No todo cierre es una clausura, algunos son el inicio del futuro.
No todas las historias necesitan redención. Algunas pueden consumirse en paz y descansar en su camita de cenizas. Esforcémonos en no esforzarnos tanto y siempre. Recordemos este sencillo dogma tan chiquito y con esa carita que recuerda a su padre cuando era chico. Dejemos de ser más papistas que el papa y aprendamos como él a hacernos los muertos cuando interese.
No siempre hay algo que quiera volver (ni que tan siquiera merezca volver) aunque quisiéramos invocarlo con el más sagrado aquelarre.
No todos los pollos asados se llaman Fénix, algunos se llaman con nombres más latinos y podemos ponerles su lápida de descanso eterno y decirles Amén como si le dijéramos cállate y no respires ni hagas ruido, quédate difunto y quieto como los espermatozoides vacunados.
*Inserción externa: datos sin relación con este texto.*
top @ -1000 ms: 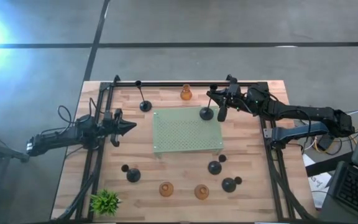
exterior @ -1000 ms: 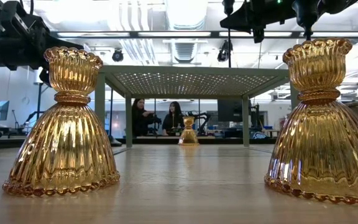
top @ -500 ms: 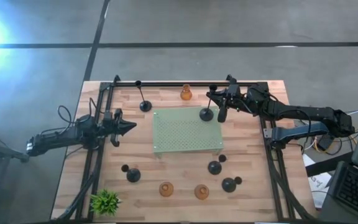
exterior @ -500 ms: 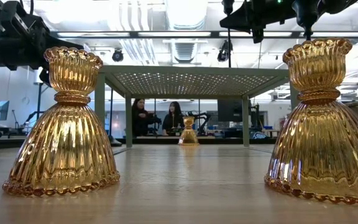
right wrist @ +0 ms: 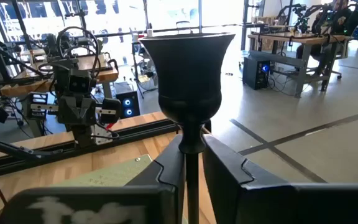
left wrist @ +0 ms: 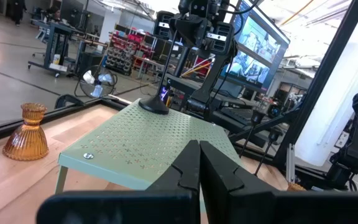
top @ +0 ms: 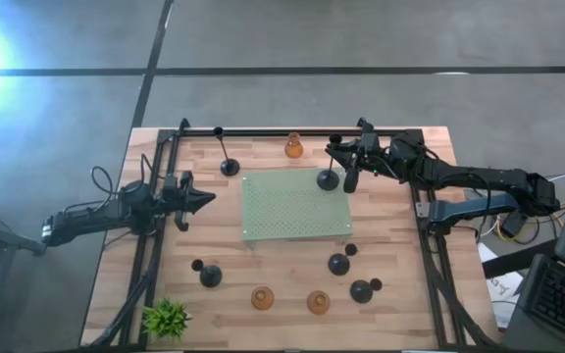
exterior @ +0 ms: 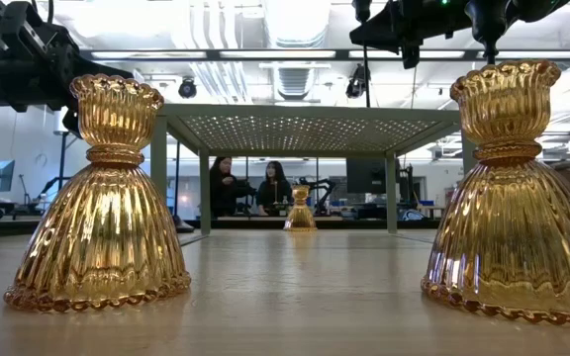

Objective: Pick & Place candle stick holders
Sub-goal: Put the top right large black candle holder on the shelf

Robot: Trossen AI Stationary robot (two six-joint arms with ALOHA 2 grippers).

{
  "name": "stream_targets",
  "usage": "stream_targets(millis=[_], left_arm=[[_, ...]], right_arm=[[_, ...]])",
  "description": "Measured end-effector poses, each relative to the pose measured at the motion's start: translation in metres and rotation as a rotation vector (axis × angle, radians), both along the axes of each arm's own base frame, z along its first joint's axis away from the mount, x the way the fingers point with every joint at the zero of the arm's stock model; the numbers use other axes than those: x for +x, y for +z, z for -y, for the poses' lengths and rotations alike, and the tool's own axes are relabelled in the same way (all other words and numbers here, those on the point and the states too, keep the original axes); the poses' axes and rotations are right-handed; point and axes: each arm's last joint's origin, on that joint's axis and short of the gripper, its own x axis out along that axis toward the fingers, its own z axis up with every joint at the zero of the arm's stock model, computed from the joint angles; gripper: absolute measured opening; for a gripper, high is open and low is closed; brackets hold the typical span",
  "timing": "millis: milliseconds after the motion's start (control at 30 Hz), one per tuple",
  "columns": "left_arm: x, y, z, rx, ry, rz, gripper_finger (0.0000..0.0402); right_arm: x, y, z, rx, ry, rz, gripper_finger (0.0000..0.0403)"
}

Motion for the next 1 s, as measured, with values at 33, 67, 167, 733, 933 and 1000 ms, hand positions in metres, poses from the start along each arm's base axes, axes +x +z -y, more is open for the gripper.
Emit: stream_targets(millis=[33, 67, 167, 733, 933, 1000], left_arm=[[0.0, 0.0001, 0.0, 0.0, 0.0, 0.0, 0.0005], [0.0, 0.0, 0.0, 0.0, 0.0, 0.0, 0.0005], [0.0, 0.0, 0.0, 0.0, 0.0, 0.0, 0.0005], [0.0, 0.0, 0.0, 0.0, 0.0, 0.0, 0.0005], [0.0, 0.0, 0.0, 0.0, 0.0, 0.0, 0.0005], [0.0, 0.0001, 0.0, 0.0, 0.0, 0.0, 0.0005]], right_arm=[[0.0, 0.0, 0.0, 0.0, 0.0, 0.0, 0.0059], [0.0, 0.0, 0.0, 0.0, 0.0, 0.0, 0.0066], [0.0, 0.0, 0.0, 0.0, 0.0, 0.0, 0.0087], [-0.0006, 0.0001, 0.0018, -0.044, -0.062, -0.016, 0.0189], [-0.0006, -0.0004, 0.0015, -0.043, -0.059, -0.021, 0.021], [-0.0005, -0.0009, 0.0014, -0.041, -0.053, -0.026, 0.0219]])
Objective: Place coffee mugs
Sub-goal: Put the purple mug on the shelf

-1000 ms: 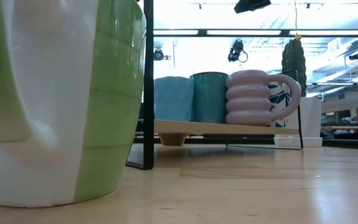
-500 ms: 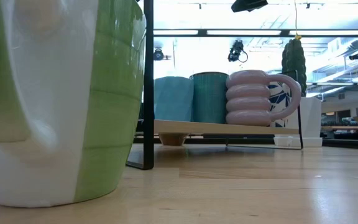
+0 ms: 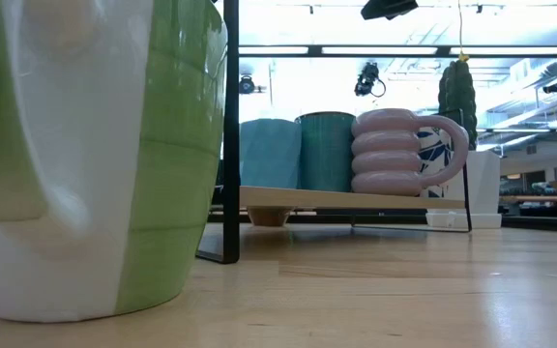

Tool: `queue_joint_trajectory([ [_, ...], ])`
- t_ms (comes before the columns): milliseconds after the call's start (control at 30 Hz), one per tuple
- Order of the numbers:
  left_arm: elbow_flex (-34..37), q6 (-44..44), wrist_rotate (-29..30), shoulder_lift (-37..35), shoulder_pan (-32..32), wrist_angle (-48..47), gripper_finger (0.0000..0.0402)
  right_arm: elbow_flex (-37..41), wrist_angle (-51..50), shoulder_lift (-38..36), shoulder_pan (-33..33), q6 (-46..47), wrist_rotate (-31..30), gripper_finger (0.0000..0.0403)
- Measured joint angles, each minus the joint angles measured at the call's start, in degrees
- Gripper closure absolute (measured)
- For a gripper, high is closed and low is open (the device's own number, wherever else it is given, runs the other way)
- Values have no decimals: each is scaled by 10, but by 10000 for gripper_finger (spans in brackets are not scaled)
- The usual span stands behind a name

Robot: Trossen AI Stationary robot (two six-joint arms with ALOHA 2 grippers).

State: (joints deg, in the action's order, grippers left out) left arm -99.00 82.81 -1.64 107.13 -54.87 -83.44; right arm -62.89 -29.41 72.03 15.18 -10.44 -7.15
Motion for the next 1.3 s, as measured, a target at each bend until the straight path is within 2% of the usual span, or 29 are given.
queue_joint_trajectory([
  [167,0,0,58,0,-22,-1,245,0,-3,0,0,4,0,235],
  [433,0,-24,74,11,-43,-7,177,0,-3,0,0,4,0,235],
  [567,0,-54,95,21,-52,-13,162,0,-3,0,0,4,1,235],
  [867,0,-159,96,72,-61,6,181,0,-3,0,0,2,11,235],
  [1100,1,-162,104,96,-65,-1,207,0,-3,0,0,2,11,235],
  [1300,1,-161,106,108,-63,5,253,0,-2,0,0,2,11,235],
])
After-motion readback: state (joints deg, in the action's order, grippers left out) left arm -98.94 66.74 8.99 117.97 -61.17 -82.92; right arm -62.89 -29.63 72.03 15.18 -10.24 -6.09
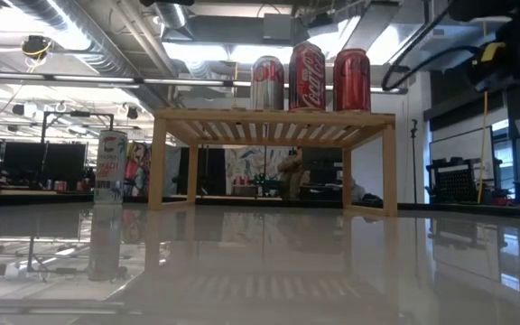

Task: Place canned beverage on shelf
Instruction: Put the red silver soda can aligned with the other red silver soda can on the shelf

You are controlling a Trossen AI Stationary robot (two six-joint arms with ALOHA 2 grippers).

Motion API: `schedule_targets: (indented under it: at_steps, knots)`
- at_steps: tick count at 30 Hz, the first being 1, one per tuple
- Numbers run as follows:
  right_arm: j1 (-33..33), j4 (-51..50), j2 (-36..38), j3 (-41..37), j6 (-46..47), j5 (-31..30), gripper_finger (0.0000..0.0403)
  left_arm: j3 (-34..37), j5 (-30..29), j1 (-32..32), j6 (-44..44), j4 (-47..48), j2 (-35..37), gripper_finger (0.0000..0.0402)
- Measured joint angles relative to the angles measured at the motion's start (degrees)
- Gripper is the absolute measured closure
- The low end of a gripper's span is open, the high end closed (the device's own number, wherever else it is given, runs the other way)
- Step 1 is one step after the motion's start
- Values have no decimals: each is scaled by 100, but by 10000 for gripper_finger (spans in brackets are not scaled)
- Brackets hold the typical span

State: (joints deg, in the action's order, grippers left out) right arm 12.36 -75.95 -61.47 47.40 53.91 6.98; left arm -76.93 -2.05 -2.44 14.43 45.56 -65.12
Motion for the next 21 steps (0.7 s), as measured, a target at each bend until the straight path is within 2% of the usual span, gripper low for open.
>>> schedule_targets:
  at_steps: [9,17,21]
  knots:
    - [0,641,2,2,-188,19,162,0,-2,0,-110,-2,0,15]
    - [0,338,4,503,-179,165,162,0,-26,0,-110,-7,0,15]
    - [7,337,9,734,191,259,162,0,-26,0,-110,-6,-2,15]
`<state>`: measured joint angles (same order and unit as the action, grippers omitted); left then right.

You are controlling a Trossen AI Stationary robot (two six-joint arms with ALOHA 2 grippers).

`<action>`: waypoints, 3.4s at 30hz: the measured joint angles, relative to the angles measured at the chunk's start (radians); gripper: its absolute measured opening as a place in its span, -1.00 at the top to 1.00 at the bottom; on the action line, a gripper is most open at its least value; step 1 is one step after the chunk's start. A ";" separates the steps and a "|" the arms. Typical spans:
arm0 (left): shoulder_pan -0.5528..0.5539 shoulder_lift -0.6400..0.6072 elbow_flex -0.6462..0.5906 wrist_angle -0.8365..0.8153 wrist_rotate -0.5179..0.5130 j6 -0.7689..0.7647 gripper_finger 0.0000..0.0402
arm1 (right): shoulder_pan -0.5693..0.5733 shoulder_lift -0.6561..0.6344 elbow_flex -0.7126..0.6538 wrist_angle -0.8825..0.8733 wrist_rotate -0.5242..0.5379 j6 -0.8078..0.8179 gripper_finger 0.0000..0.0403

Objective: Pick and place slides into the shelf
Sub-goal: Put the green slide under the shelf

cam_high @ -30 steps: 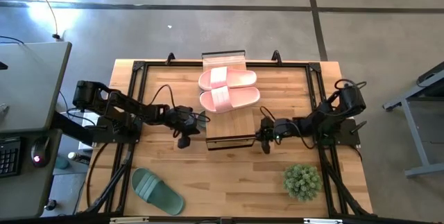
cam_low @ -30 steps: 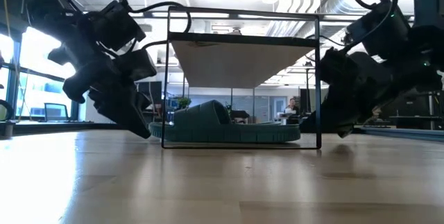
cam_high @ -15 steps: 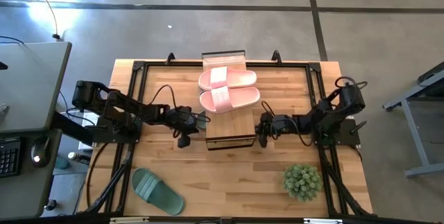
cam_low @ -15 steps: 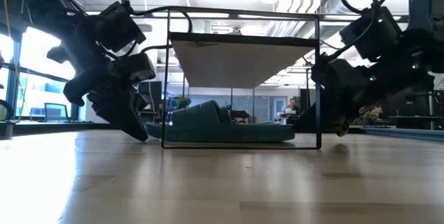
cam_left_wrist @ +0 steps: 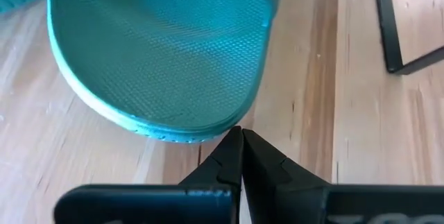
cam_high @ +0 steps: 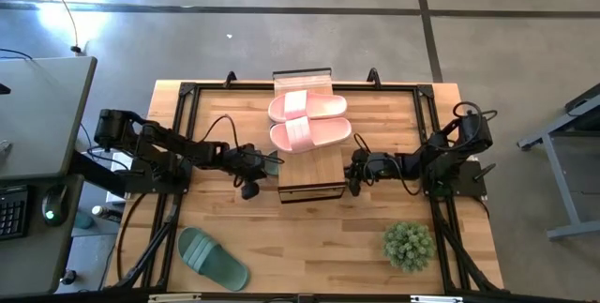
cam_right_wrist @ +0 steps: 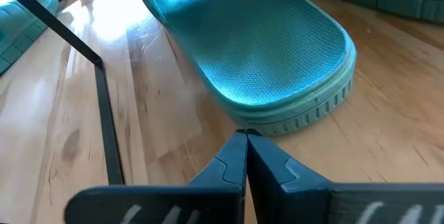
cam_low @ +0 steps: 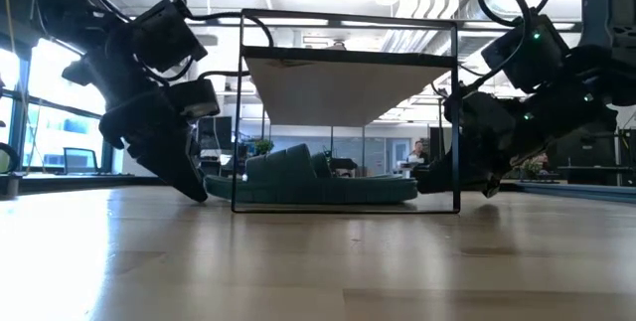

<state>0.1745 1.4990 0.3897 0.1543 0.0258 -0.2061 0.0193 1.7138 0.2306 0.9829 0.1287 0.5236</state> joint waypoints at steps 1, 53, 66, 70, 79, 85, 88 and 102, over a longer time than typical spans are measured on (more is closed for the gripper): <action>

Hay dolores que se quedan doliendo sin necesidad de que venga un arrebatado a convertirlos en canción de esperanza y no es falta de dignidad, es cansancio. Es el placer de la putrefacción que respira cuando no la obligan a revivir y se da a sí misma el derecho de descansar como restos reposantes sin presión.
Y
esa decisión de no esforzarse es, en definitiva, la aceptación del
cierre inaugural. El cierre del útero que niega la luz. Que se
atrinchera y le saca el papelito a un caramelo haciendo mucho ruido pero
sin intención de compartir. No porque no pueda repartir luz o
golosinas, sino porque no quiere dar nada más y el ruido del celofán es
música azul que huele a mandarina ácida.